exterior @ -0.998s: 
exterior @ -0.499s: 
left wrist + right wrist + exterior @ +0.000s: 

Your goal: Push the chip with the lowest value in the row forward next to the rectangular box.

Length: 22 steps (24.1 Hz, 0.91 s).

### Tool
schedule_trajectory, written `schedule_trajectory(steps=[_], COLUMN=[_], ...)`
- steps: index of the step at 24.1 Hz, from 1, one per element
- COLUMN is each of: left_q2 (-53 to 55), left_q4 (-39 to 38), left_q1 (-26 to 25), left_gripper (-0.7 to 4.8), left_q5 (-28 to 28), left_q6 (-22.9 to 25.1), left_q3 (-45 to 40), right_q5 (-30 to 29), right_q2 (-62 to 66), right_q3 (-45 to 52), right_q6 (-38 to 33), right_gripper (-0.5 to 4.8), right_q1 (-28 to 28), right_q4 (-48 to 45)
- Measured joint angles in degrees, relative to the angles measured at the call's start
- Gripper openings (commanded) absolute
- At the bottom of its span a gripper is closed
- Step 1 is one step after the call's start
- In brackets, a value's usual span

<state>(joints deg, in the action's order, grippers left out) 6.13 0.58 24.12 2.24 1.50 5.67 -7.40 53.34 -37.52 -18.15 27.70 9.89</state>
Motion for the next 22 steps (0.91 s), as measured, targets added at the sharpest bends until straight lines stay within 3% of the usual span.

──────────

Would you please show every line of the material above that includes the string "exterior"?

exterior @ -0.998s: 
exterior @ -0.499s: 
left wrist + right wrist + exterior @ +0.000s: 

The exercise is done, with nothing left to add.